"Sprawa jest wyjaśniana. Śledczy zakończyli swoje prace na miejscu zdarzenia. W tej chwili trwają badania laboratoryjne" - powiedział Andrzej Duda o śledztwie w sprawie eksplozji w Przewodowie. Prezydent zastrzegł, że w żaden sposób nie ingeruje w śledztwo.

REKLAMA

Prezydent Duda wraz z prezydentami Litwy, Łotwy i Rumunii, wzięli w piątek udział w międzynarodowej konferencji dotyczącej przyszłości Europy w Kownie na Litwie.

"Nic nie zmienia tego, co do tej pory powiedziałem"

Andrzej Duda został zapytany na konferencji prasowej o to, na jakim etapie jest obecnie śledztwo w sprawie wybuchu 15 listopada rakiety w Przewodowie (woj. lubelskie). Podkreślił, że "był to tragiczny wypadek, który zaistniała z winy rosyjskiej".

To Rosja wywołała agresję, zaatakowała Ukrainę i 15 listopada to właśnie Rosja wysłała dziesiątki rakiet, bombardując nimi terytorium Ukrainy, która się broniła, wskutek czego doszło do nieszczęśliwego wypadku - mówił prezydent.

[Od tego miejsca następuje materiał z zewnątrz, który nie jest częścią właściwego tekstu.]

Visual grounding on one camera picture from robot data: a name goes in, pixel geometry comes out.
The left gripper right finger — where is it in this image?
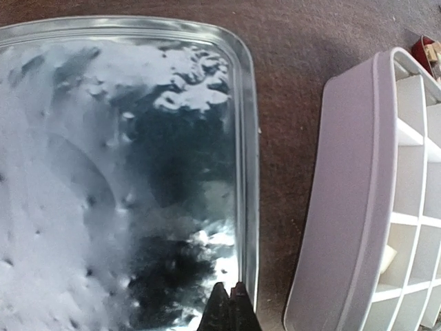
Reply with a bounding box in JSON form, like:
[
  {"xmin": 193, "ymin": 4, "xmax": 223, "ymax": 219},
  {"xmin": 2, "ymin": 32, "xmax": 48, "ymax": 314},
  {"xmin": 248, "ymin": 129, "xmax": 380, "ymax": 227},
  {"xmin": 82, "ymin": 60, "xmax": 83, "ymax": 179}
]
[{"xmin": 229, "ymin": 282, "xmax": 262, "ymax": 331}]

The metal tin lid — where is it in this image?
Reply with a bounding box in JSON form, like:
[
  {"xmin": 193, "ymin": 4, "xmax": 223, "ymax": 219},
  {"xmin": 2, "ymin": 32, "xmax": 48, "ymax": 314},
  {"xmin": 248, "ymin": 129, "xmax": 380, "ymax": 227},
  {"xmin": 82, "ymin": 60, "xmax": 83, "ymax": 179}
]
[{"xmin": 1, "ymin": 16, "xmax": 259, "ymax": 330}]

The dark red chocolate tray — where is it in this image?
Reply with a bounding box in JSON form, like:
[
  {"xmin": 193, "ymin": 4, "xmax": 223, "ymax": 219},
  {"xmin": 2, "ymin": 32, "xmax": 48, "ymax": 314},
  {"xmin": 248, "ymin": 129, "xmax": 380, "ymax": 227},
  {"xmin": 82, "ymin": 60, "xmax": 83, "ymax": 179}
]
[{"xmin": 411, "ymin": 35, "xmax": 440, "ymax": 82}]

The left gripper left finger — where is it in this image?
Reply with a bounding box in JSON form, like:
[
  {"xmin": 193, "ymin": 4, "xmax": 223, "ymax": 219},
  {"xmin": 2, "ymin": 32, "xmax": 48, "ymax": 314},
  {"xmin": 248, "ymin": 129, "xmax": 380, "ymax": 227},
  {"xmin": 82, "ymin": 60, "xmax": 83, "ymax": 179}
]
[{"xmin": 198, "ymin": 282, "xmax": 230, "ymax": 331}]

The white compartment tin box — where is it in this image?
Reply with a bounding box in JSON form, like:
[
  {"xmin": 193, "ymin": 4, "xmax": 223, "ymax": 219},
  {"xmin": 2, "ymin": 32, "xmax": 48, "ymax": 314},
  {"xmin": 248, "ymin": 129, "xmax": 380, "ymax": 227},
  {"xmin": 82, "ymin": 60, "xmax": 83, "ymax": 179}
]
[{"xmin": 283, "ymin": 48, "xmax": 440, "ymax": 330}]

Poinformował, że "śledztwo jest w toku". Sprawa jest wyjaśniana. Śledczy zakończyli swoje prace na miejscu zdarzenia. W tej chwili trwają badania laboratoryjne. Według informacji, które do mnie docierają, nic nie zmienia tego, co do tej pory powiedziałem - zaznaczył Duda. Jak podkreślił, "czekamy w tej chwili na zakończenie czynności śledczych".

Oczywiście w żaden sposób w nie nie ingeruję - dodał.

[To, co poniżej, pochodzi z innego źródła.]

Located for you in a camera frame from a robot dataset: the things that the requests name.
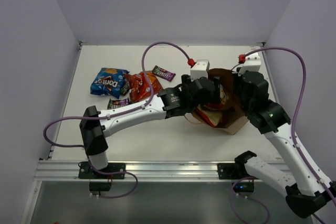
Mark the aluminium front rail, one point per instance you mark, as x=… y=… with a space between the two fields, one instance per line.
x=69 y=171

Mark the brown M&M's packet front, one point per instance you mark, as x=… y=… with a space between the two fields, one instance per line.
x=113 y=104

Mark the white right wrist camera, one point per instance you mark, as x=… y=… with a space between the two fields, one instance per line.
x=249 y=63

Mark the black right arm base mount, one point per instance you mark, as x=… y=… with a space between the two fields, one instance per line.
x=236 y=170

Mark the red snack bag with barcode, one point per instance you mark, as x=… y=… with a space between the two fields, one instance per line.
x=219 y=105

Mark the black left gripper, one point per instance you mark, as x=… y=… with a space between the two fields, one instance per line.
x=214 y=87

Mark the blue snack packet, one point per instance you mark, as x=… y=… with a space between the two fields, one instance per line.
x=109 y=81

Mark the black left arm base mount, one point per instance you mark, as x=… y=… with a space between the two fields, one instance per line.
x=99 y=182

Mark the red white snack packet bottom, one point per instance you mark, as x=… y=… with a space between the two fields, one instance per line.
x=139 y=87

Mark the brown m&m's packet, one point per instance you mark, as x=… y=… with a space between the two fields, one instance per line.
x=125 y=88
x=162 y=73
x=113 y=104

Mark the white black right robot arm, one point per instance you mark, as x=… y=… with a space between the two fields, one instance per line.
x=306 y=188

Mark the red and beige snack bag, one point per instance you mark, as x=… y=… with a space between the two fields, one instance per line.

Prezydent dopytywany o przebieg zdarzenia w Przewodowie, powiedział, że "podjęto w Polsce czynności śledcze i czynności sprawdzające". Zaznaczył, że "na terenie Polski nie znaleziono żadnego śladu drugiej rakiety". Mamy informacje, że była rzeczywiście druga rakieta, ale nie spadła na terytorium Polski tylko była wyłącznie nad terytorium Ukrainy - wyjaśnił prezydent.

Eksplozja w Przewodowie

Siły rosyjskie przeprowadziły 15 listopada po południu zmasowany atak rakietowy na Ukrainę, wymierzony głównie w obiekty energetyczne. Tego dnia na terenie leżącej blisko granicy z Ukrainą wsi Przewodów (woj. lubelskie) spadł pocisk, doszło do eksplozji, w wyniku, której zginęło dwóch obywateli Polski. Byli to mężczyźni w wieku 62 i 60 lat.

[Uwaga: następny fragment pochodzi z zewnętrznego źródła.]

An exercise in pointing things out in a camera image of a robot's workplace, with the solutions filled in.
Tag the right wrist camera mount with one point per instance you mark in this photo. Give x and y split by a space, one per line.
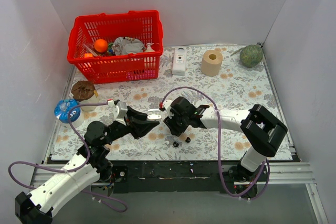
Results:
165 106

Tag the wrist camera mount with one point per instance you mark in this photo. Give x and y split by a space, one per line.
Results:
119 110
165 106

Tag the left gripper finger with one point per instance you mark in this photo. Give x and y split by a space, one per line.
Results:
142 128
136 118

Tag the white earbud charging case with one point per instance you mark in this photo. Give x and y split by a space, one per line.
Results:
154 115

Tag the blue lid white container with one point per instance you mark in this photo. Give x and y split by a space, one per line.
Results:
61 113

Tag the red plastic shopping basket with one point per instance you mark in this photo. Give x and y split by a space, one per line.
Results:
144 25

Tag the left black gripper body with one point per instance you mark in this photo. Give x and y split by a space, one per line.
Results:
130 121

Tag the black base bar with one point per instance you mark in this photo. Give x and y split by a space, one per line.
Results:
162 176

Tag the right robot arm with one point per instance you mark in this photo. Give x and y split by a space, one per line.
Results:
264 131

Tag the floral table mat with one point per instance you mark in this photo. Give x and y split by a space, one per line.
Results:
235 87

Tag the orange fruit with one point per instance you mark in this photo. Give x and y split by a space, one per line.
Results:
100 45

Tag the clear plastic bag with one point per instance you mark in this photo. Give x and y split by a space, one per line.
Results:
90 50

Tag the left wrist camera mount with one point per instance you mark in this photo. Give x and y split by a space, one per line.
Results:
119 110

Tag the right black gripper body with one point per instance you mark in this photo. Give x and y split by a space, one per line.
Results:
171 121

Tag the white pump bottle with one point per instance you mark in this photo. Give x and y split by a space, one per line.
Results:
149 47

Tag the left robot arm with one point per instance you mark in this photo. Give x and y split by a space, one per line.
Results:
86 167

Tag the beige toilet paper roll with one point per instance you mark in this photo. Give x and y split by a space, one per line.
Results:
211 63

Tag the white rectangular box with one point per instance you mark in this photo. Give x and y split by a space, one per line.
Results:
179 62

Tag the green melon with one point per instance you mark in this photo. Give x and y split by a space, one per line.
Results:
251 55

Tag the crumpled grey cloth bag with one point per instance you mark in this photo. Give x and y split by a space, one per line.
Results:
127 45

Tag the brown lid cream cup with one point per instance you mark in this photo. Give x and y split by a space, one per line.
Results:
84 92

W środę, 16 listopada, prezydent Andrzej Duda poinformował, że nic nie wskazuje na to, że zdarzenie w Przewodowie to intencjonalny atak na Polskę, najprawdopodobniej był to nieszczęśliwy wypadek i jest wysokie prawdopodobieństwo, że była to rakieta ukraińskiej obrony powietrznej.

Postępowanie w sprawie wybuchu prowadzi Mazowiecki Wydział Zamiejscowy ds. Przestępczości Zorganizowanej i Korupcji Prokuratury Krajowej. Na miejscu od wtorku pracowali prokuratorzy a także m.in. biegli, w tym z Wojskowego Instytutu Techniki Uzbrojenia w Zielonce i Centralnego Laboratorium Kryminalistycznego Komendy Głównej Policji, pirotechnicy oraz amerykańscy eksperci. W piątek w oględzinach miejsca eksplozji brali udział również ukraińscy eksperci, którzy po kilku godzinach wyjechali z Przewodowa.